--- Source records ---
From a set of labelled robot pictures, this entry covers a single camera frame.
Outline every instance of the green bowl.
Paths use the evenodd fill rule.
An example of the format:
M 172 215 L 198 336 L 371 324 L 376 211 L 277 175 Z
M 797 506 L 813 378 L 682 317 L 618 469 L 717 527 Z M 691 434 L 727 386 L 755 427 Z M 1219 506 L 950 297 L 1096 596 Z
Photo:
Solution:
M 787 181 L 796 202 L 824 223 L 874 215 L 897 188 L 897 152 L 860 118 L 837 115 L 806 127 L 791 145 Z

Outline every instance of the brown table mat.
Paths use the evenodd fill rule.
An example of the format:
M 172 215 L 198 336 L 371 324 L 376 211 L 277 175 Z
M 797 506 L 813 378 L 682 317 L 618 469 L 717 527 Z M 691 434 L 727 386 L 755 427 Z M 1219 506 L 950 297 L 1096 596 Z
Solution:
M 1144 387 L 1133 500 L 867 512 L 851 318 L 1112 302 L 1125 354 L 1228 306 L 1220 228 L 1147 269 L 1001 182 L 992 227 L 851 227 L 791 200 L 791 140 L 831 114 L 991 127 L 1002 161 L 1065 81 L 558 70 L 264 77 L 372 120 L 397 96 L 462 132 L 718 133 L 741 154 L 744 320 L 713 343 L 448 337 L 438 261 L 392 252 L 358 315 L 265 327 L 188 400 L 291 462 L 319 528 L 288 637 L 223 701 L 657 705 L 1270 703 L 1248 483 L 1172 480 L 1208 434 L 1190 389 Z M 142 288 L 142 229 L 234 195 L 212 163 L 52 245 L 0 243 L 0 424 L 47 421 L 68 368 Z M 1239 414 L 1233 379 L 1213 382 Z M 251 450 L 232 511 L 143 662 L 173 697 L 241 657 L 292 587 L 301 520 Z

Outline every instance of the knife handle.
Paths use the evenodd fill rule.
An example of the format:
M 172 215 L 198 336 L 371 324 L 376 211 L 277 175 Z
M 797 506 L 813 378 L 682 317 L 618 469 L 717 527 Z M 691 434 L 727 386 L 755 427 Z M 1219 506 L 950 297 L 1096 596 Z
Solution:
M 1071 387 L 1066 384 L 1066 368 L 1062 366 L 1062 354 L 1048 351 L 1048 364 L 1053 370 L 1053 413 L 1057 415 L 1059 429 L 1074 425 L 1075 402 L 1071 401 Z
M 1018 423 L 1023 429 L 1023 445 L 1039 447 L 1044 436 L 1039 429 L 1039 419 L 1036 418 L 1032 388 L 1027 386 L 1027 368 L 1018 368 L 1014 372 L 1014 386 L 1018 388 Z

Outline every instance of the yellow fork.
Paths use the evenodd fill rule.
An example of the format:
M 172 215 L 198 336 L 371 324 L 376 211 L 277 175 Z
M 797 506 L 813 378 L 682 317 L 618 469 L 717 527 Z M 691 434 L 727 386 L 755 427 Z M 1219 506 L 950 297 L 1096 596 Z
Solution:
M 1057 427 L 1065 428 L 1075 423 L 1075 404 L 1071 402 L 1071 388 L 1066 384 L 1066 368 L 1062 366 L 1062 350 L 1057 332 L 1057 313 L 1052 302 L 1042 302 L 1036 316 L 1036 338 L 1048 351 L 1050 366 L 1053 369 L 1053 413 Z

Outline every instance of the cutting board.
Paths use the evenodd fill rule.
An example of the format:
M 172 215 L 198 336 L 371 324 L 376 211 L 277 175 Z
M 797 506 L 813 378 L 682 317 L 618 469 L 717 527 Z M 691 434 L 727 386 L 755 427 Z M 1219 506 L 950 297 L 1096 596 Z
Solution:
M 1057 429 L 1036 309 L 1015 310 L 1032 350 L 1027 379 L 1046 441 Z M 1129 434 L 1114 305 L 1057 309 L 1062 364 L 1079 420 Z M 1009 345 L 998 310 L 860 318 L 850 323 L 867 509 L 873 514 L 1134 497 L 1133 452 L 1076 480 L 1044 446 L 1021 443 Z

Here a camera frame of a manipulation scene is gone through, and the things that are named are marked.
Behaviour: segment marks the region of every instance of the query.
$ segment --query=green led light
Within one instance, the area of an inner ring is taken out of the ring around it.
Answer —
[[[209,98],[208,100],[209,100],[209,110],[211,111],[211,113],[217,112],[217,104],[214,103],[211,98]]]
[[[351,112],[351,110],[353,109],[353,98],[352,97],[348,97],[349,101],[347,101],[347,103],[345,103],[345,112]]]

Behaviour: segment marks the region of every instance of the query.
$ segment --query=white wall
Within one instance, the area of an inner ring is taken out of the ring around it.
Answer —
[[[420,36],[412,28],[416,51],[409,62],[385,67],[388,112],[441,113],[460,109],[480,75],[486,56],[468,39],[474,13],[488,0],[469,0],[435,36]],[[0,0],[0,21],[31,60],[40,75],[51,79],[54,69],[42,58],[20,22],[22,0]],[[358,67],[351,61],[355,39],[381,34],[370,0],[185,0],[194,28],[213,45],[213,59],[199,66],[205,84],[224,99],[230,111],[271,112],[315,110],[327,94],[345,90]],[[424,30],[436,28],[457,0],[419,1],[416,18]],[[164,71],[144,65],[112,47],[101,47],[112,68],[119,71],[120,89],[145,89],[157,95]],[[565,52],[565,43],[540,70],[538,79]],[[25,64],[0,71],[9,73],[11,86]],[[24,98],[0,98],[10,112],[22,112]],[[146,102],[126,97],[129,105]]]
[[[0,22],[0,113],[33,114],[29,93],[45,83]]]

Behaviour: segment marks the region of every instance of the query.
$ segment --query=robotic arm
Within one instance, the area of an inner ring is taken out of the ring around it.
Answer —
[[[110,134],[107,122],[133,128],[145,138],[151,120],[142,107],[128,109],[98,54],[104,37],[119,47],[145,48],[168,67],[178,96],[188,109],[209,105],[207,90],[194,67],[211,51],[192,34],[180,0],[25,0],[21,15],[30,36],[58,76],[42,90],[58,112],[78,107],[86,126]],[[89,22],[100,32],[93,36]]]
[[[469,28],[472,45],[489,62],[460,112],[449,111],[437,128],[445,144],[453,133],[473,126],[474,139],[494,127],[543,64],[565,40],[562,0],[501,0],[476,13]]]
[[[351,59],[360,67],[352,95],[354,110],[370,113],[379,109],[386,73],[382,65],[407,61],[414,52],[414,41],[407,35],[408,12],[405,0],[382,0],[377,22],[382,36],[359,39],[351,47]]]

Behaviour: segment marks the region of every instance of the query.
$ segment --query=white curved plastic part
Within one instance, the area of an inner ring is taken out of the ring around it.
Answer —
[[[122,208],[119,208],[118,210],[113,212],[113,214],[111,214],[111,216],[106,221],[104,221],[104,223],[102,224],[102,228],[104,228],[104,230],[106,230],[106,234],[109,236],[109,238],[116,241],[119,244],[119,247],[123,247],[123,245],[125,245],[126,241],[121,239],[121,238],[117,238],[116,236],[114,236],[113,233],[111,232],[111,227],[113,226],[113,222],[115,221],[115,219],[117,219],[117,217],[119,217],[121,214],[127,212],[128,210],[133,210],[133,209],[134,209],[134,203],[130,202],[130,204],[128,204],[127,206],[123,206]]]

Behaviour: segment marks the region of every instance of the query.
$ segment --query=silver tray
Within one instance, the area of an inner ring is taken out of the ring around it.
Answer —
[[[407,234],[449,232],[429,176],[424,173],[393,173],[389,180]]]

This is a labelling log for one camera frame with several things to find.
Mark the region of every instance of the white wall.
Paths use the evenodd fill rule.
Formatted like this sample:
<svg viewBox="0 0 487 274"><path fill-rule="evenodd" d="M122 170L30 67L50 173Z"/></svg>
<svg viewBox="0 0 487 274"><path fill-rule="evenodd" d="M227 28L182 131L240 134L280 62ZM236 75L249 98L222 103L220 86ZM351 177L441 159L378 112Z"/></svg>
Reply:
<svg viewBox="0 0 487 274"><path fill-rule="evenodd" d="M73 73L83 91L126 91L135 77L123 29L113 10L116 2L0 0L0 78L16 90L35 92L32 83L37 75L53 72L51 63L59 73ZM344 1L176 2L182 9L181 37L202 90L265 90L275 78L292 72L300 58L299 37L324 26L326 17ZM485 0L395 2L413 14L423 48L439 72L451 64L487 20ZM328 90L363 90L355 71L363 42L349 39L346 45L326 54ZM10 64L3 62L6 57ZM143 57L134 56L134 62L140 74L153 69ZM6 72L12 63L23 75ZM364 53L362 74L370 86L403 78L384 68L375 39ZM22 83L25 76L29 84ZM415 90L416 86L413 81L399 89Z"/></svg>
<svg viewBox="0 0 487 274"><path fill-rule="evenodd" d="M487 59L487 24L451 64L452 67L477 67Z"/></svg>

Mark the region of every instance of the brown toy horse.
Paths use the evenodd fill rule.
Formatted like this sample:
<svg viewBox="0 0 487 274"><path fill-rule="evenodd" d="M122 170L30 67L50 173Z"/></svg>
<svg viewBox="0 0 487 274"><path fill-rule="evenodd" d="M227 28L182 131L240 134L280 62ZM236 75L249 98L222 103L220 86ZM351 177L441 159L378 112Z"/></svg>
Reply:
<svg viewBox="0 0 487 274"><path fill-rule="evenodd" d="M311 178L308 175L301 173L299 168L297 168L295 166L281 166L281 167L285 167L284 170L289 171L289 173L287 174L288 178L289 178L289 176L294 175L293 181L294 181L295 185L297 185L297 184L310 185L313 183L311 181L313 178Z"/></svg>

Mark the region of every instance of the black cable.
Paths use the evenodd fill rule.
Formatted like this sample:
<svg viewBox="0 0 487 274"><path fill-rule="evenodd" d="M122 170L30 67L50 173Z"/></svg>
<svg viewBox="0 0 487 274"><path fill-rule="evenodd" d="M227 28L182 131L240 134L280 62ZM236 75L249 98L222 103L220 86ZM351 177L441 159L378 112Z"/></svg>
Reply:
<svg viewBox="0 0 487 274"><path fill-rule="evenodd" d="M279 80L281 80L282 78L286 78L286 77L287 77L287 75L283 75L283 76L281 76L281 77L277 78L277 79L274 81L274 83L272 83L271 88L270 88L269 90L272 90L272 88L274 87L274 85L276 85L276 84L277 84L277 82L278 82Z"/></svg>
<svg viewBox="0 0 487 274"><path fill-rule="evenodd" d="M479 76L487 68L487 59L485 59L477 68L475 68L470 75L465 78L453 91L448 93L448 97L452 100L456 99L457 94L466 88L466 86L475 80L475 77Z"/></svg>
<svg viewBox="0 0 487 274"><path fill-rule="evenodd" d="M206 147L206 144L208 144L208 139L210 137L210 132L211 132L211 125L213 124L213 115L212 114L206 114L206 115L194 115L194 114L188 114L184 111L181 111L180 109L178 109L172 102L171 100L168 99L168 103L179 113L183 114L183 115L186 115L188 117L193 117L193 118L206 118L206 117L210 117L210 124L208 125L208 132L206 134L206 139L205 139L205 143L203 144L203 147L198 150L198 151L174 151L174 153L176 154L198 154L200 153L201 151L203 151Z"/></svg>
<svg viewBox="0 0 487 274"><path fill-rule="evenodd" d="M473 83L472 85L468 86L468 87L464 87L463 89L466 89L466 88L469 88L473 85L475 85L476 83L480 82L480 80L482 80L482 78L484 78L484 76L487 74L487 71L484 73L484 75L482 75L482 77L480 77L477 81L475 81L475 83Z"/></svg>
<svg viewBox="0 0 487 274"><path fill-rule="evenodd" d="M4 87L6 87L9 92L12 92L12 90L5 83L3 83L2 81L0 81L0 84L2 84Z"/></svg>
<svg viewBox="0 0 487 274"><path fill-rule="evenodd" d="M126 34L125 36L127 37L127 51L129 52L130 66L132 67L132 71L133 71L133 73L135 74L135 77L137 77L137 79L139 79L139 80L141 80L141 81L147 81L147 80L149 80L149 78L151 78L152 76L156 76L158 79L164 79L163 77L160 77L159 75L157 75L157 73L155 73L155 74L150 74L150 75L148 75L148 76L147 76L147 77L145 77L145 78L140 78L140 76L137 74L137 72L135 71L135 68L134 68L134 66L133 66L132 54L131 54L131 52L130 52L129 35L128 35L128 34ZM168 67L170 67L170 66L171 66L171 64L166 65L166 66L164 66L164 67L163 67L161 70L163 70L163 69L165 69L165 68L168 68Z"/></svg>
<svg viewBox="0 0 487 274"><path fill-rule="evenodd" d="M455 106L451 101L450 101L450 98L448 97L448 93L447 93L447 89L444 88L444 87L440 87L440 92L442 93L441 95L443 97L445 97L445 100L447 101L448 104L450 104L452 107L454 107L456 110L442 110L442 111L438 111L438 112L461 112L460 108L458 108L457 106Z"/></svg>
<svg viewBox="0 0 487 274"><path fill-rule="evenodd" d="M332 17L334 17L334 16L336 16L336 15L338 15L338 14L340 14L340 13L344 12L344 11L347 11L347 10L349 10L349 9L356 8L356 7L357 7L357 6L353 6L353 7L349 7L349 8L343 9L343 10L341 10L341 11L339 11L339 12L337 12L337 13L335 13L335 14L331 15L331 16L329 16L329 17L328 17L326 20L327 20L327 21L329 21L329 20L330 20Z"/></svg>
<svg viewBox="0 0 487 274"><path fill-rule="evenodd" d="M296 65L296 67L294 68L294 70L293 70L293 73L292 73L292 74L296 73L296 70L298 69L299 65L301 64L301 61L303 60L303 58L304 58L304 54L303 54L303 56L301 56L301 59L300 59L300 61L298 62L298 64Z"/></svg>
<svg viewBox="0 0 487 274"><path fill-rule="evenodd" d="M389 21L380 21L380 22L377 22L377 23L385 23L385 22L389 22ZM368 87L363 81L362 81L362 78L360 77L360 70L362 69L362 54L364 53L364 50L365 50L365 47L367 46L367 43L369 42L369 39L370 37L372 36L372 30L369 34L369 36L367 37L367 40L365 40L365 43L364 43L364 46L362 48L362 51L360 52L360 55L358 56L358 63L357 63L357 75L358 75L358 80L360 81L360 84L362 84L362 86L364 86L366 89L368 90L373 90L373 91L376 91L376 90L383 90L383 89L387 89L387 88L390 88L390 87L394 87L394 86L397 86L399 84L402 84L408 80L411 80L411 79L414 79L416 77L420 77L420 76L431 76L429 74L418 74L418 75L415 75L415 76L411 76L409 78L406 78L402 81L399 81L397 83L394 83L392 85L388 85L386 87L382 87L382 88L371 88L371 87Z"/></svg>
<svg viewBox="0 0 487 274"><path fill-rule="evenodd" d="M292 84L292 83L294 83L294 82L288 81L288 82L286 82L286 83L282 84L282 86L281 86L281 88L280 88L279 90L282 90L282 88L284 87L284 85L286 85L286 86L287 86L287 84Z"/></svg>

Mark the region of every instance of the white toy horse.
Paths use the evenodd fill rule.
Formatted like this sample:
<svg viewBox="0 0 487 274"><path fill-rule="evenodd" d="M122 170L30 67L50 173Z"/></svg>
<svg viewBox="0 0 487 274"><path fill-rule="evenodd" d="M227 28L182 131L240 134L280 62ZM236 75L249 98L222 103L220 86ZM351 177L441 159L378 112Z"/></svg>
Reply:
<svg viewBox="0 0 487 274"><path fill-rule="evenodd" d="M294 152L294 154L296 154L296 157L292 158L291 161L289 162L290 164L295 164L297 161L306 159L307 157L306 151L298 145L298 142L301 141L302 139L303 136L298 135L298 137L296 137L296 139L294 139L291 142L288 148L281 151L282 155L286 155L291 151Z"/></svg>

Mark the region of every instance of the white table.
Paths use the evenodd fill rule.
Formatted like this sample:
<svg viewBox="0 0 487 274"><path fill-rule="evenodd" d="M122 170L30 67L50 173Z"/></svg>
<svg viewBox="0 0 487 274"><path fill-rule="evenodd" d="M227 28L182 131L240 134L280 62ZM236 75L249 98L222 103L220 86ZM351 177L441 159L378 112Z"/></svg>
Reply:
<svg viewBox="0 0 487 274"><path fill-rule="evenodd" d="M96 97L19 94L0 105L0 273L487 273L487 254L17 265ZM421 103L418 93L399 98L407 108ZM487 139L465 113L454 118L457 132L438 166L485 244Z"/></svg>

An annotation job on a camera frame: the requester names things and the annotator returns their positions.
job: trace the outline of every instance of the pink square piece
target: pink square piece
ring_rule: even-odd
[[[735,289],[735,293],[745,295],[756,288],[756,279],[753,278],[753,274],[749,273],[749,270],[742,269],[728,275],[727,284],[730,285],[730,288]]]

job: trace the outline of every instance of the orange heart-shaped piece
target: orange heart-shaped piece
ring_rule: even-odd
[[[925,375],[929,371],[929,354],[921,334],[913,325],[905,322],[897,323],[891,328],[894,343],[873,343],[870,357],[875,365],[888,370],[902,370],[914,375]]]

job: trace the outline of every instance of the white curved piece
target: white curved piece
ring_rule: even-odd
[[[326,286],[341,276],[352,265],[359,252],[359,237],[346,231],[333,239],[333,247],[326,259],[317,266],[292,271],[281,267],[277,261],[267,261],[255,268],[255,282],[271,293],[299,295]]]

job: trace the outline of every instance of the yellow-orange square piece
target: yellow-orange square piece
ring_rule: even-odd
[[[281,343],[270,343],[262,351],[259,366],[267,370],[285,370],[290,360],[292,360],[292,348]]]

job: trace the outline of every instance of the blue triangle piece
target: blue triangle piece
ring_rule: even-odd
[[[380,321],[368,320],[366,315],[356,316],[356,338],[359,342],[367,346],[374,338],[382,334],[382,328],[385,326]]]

--- Problem description ---
Scan the material above. Extract every line in which the word "horse" occurs.

--- Answer to the problem ---
Mark the region of every instance of the brown toy horse.
Mark the region of every instance of the white toy horse.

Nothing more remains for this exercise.